5. A method for producing beryllium-copper which contains at least Be and Cu, comprising: holding the beryllium-copper for a predetermined solid solution time in a solid solution temperature range in which Be is dissolved into the Cu; cooling the beryllium-copper at a cooling speed at which the Be remains dissolved in the Cu; applying plastic strain to a cooled beryllium-copper over multiple times in a processing temperature range in which the Be is not precipitated; and holding the beryllium-copper to which the plastic strain is applied for a predetermined age hardening time in a precipitation temperature range in which the Be is precipitated.

6. The method according to claim 5, wherein the beryllium-copper is structured with a weight ratio of Cu100-(a-b)BeaCob (0.4%≦a≦2.0%, 0.15%≦b≦2.8%, and a+b≦3.5%), or a weight ratio of Cu100-(c-d)BecNid (0.05%≦c≦0.6%, 1.0%≦d≦2.4%, and c+d≦3.0%).

7. The method according to claim 5, wherein the solid solution temperature range is within a range from 700° C. to 1000° C., the predetermined solid solution time is within a range from 1 hour to 24 hours, the processing temperature range is within a range from 0° C. to 200° C., the precipitation temperature range is within a range from 200° C. to 550° C., and the predetermined age hardening time is within a range from 1 hour to 24 hours.

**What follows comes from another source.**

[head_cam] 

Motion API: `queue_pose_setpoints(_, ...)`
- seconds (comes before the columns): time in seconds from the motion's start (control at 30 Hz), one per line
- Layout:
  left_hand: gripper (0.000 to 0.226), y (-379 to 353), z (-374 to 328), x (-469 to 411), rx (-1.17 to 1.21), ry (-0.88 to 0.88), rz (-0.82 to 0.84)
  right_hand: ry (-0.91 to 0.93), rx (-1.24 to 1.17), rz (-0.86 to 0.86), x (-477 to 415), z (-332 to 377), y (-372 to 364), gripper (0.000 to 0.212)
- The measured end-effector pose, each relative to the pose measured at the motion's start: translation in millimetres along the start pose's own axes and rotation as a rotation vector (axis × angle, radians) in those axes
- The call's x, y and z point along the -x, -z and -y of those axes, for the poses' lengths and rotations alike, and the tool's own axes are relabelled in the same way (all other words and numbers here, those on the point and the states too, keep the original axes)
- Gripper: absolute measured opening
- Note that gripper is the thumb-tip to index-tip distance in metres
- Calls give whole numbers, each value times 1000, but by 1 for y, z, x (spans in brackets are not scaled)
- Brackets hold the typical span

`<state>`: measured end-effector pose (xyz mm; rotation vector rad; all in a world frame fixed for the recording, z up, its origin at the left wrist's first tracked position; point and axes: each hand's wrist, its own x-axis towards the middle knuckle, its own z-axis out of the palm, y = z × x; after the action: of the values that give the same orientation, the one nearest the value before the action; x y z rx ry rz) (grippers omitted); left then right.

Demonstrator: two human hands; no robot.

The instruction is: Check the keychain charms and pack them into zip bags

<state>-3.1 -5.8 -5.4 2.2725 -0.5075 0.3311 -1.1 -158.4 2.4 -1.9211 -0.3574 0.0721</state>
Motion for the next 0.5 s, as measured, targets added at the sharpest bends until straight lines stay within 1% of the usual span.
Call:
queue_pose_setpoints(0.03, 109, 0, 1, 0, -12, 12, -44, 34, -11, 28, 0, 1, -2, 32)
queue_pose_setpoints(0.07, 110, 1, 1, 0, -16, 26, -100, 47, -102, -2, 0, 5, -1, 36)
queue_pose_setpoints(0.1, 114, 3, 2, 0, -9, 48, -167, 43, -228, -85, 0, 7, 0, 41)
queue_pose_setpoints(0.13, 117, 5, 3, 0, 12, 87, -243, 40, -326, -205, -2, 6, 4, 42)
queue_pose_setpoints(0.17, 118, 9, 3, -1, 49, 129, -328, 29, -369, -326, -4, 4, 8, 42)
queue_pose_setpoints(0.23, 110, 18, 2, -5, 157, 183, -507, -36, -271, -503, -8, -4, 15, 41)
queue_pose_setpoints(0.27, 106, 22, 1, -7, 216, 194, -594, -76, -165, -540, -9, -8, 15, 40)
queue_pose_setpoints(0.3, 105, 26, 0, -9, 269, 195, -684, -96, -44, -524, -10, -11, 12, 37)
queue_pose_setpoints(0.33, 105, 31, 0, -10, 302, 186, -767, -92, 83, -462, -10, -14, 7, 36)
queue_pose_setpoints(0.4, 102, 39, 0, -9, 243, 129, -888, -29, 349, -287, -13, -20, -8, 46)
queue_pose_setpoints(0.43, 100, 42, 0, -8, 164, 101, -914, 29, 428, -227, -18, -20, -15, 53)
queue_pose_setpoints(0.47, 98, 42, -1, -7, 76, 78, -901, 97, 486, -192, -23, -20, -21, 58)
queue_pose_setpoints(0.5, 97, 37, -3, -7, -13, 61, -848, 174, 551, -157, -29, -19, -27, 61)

8. The method according to claim 5, wherein the beryllium-copper to which the plastic strain is applied is a rectangular parallelepiped having sides which extend in directions of three axes which are orthogonal to each other, and the applying step includes applying pressure to the beryllium-copper from each of the directions of the axes by turns.

9. The method according to claim 8, wherein the beryllium-copper to which the plastic strain is applied is a rectangular parallelepiped in which a ratio of lengths of the sides extending in the directions of the three axes which are orthogonal to each other is 1:e:f (1.2≦e≦1.3, 1.45≦f≦1.55), and an amount of the plastic strain which can be applied to the beryllium-copper by single pressurization is within a range from 0.3 to 0.7.

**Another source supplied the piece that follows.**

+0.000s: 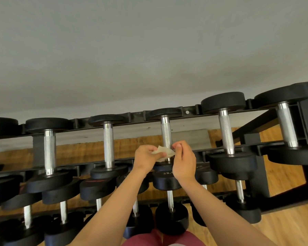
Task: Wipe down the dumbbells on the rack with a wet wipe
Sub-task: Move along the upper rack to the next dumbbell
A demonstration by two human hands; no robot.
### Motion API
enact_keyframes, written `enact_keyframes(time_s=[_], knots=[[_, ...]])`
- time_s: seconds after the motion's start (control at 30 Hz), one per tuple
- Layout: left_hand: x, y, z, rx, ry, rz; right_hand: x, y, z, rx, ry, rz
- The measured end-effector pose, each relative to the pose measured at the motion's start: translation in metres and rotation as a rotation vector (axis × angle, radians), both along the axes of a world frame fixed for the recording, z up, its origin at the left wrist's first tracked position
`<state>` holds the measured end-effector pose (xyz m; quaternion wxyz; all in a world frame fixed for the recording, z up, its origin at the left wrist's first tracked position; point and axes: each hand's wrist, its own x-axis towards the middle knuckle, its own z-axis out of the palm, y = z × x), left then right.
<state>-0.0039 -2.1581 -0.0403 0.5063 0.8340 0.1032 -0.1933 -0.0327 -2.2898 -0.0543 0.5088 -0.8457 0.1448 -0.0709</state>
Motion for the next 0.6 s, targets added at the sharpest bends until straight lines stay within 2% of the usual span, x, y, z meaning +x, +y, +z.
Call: enact_keyframes(time_s=[0.17,0.37,0.5,0.6], knots=[[0.008,-0.016,0.009,-0.075,0.052,-0.038,0.0,-0.001,0.001,0.014,-0.007,0.004],[0.0,-0.01,-0.002,-0.111,0.029,0.173,0.001,0.0,-0.001,-0.003,-0.014,-0.002],[0.008,-0.022,0.004,-0.148,0.074,0.093,0.0,0.0,0.001,0.025,-0.017,0.0],[0.006,-0.019,0.001,-0.152,0.059,0.128,0.0,-0.001,0.001,0.037,-0.018,0.008]])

10. The method according to claim 8, wherein the applying step further comprises applying pressure to the beryllium-copper from each of the direction of the axes by turns until an accumulated value of the plastic strain applied to the beryllium-copper becomes 4 or more.

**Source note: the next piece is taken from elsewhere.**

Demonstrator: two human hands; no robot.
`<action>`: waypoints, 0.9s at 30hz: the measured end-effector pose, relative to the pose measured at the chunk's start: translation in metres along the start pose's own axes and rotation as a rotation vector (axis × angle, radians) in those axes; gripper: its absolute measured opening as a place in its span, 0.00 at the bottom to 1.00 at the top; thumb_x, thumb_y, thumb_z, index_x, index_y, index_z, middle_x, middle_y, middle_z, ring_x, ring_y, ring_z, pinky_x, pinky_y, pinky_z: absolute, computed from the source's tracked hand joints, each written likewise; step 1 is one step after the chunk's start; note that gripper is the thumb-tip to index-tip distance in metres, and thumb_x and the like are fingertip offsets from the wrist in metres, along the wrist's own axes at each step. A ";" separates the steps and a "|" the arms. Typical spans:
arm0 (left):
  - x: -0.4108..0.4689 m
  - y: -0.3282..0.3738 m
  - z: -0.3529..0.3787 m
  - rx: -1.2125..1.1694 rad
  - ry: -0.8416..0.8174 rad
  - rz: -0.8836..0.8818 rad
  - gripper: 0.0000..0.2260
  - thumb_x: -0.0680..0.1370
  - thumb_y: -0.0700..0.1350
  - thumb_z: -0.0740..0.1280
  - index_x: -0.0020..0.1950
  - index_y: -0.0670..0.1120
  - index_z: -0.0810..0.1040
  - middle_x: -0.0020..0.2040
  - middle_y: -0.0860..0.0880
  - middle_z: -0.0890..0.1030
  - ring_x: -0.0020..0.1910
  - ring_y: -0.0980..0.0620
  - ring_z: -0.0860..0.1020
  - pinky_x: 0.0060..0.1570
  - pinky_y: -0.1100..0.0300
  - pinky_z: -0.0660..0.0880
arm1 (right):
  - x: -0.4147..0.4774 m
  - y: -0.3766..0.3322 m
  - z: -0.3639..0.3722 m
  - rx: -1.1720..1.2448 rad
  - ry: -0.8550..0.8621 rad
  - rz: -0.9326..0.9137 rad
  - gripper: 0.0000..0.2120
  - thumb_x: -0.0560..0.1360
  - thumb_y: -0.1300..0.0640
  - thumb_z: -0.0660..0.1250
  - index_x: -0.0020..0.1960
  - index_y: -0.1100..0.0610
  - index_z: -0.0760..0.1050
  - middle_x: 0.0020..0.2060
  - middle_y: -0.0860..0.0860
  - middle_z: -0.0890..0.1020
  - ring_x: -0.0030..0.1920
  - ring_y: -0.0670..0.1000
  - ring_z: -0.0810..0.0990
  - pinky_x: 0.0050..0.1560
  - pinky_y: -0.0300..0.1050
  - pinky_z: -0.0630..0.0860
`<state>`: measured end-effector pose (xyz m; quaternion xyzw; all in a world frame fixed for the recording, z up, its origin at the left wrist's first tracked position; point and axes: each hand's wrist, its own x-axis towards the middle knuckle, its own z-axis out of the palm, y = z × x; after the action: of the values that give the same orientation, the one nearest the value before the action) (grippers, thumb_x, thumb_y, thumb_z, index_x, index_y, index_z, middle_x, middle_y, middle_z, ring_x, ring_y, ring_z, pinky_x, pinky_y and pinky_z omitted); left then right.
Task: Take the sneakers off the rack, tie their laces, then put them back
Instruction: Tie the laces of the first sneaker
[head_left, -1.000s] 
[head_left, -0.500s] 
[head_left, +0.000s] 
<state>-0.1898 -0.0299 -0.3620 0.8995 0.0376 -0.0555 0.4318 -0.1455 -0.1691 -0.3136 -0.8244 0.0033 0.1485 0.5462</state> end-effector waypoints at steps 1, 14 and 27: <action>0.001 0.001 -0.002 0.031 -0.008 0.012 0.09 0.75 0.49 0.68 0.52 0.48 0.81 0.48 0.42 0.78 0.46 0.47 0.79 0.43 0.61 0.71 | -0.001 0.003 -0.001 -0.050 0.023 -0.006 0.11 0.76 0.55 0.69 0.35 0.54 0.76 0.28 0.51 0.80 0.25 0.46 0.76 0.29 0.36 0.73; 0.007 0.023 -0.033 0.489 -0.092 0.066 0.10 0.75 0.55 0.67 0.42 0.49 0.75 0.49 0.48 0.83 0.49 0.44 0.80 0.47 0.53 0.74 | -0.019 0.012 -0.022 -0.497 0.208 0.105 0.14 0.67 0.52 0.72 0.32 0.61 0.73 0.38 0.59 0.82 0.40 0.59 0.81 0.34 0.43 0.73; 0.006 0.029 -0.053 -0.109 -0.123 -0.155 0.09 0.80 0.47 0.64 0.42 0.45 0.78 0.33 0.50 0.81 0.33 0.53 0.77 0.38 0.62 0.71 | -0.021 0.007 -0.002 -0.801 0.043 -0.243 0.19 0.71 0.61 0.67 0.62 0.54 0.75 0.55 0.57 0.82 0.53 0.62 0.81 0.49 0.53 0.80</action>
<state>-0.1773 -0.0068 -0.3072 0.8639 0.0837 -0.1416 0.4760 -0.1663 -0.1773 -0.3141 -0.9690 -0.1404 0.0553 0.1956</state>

11. An apparatus for producing the beryllium-copper which contains at least Be and Cu, comprising: a mounting portion having a placement surface on which a rectangular copper alloy in which the Be is dissolved in the Cu is placed; a heater portion configured to heat the rectangular copper alloy placed on the placement surface of the mount portion; and a pressurizing portion facing the placement surface of the mount portion, and applies pressure to the rectangular copper alloy placed on the placement surface of the mount portion, wherein the heater portion keeps environmental temperature of the rectangular copper alloy within a processing temperature range in which Be is not precipitated, and the pressurizing portion applies plastic strain to the rectangular copper alloy for multiple times within the processing temperature range.

Description:

CROSS REFERENCE TO RELATED APPLICATIONS

The present application is a continuation of International application No. PCT/JP2006/305726, filed on Mar. 22, 2006, which claims benefit of priority under 35 USC 119 based on Japanese Patent Applications No. P2005-096442, filed on Mar. 29, 2005; the entire contents of which are incorporated herein by reference.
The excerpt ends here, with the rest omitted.